Originally posted to Facebook on 6/15/2018
The Unknown was our seventh film from 1927, and our fourth starring Lon Chaney. It co-starred a very young Joan Crawford, and was directed by Todd Browning, later famous for directing Dracula and Freaks. After the relatively normal Tell It to the Marines (from 1926), Chaney again plays a bizarre protagonist in a film obsessed with disfigurement, revenge, and humiliation -- playing his role with characteristic charisma, serious but also vigorous. In this case he plays a supposedly armless circus performer who throws knives with his feet. In reality, though, he is not armless, and has somehow concealed that from the rest of the troupe, including Joan Crawford, with whom he is in love. She does not reciprocate, and in fact ends up falling in love with another circus performer played by Norman Kerry. Crawford holds up her corner of the love triangle well enough, though nothing about her performance particularly prefigured her subsequent long and successful career. She was, like almost every other actor in Chaney's movies, overshadowed by the man himself -- and in fact she later credited Chaney as an influence on her acting.
The plot takes a few bizarre twists that I won't spoil, but it is in keeping with Chaney's earlier movies in that it is surprisingly dark, and would probably be rated PG-13 even today. But the darkness is quite unlike, for instance, the dark cynicism of the German films we've seen, which usually at least gestured in the direction of having some sort of intellectual pedigree. Chaney's films are much more visceral, and make no apologies for showing the grotesque or fetishistic, and do so without suggesting that we are actually watching an allegory about the modern world, or anything so high-minded.

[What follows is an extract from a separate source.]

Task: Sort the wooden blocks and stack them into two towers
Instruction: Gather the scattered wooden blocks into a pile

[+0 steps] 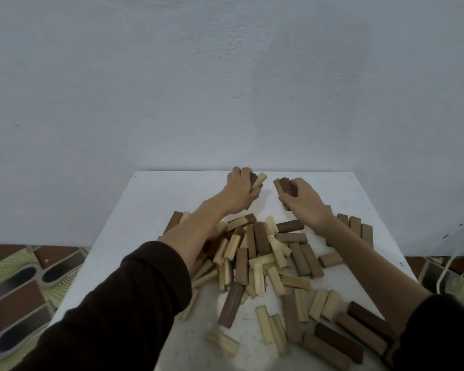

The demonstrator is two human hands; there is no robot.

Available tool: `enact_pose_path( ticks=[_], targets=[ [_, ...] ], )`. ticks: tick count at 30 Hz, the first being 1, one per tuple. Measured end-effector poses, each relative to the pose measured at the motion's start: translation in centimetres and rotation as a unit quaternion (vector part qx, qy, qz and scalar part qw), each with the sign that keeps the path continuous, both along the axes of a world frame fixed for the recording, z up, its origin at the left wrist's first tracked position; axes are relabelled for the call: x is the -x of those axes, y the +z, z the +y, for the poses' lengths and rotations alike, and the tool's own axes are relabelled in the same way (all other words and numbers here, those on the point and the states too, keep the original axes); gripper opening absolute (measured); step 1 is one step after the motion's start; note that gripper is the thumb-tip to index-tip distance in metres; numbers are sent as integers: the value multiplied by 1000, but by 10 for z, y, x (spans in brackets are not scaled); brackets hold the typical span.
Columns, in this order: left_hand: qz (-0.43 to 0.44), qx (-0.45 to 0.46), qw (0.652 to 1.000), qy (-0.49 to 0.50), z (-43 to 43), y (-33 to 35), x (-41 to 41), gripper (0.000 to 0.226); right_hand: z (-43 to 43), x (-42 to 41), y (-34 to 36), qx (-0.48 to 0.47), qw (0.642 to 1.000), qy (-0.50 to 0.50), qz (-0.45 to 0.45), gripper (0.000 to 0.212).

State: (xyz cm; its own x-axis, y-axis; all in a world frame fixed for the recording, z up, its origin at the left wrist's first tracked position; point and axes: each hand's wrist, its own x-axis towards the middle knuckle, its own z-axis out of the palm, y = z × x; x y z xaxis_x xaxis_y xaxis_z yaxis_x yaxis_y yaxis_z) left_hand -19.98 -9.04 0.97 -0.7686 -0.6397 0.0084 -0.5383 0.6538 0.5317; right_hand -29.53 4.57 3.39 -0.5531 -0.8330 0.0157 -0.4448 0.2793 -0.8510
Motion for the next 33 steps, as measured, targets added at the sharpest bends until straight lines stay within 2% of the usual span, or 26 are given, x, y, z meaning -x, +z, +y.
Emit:
enact_pose_path(
  ticks=[4, 10, 12, 14, 18, 21, 24, 27, 29, 31, 33],
  targets=[
    [6, -8, 1000, 27, -2, 7, -52, 47, 3, -48, -2, -8, 999, 52, 4, 16],
    [16, 43, 999, 25, 14, 3, -123, 51, -8, -96, -28, -38, 992, 75, 97, 25],
    [24, 99, 995, -10, 27, -3, -145, 52, -10, -105, -30, -64, 984, 81, 146, 24],
    [26, 172, 983, -60, 40, -14, -165, 52, -11, -111, -30, -94, 975, 82, 185, 34],
    [8, 247, 964, -100, 57, -42, -189, 55, -13, -114, -30, -109, 968, 94, 203, 39],
    [-14, 255, 960, -112, 64, -65, -199, 53, -17, -113, -36, -152, 950, 106, 250, 40],
    [-45, 247, 963, -96, 66, -75, -207, 64, -20, -111, -42, -205, 920, 125, 311, 46],
    [-28, 238, 968, -75, 64, -78, -212, 68, -22, -109, -43, -228, 899, 148, 342, 47],
    [-19, 232, 971, -47, 62, -81, -215, 66, -24, -109, -40, -227, 902, 151, 334, 47],
    [-15, 217, 976, -29, 62, -84, -216, 66, -28, -107, -43, -215, 918, 162, 293, 50],
    [-3, 203, 979, -26, 62, -87, -217, 67, -31, -106, -43, -232, 916, 194, 262, 55]
  ],
)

This film is a little pulpier and less polished than his other three films, and probably the least well-made, but they are all in the same neighborhood, quality-wise. The Unknown would probably appeal to the same audiences entertained by 1920's The Penalty or 1924's He Who Gets Slapped. I think Tell It to the Marines showed that he easily could have portrayed normal roles as well, had that been his desire, and perhaps had he lived we would have seen him in more of those types of parts. He died only three years later, though, at the age of 47, so it is impossible to know what he would have achieved (or not) in the sound era (outside of 1930's The Unholy Three, his only talkie), or under the Hays code.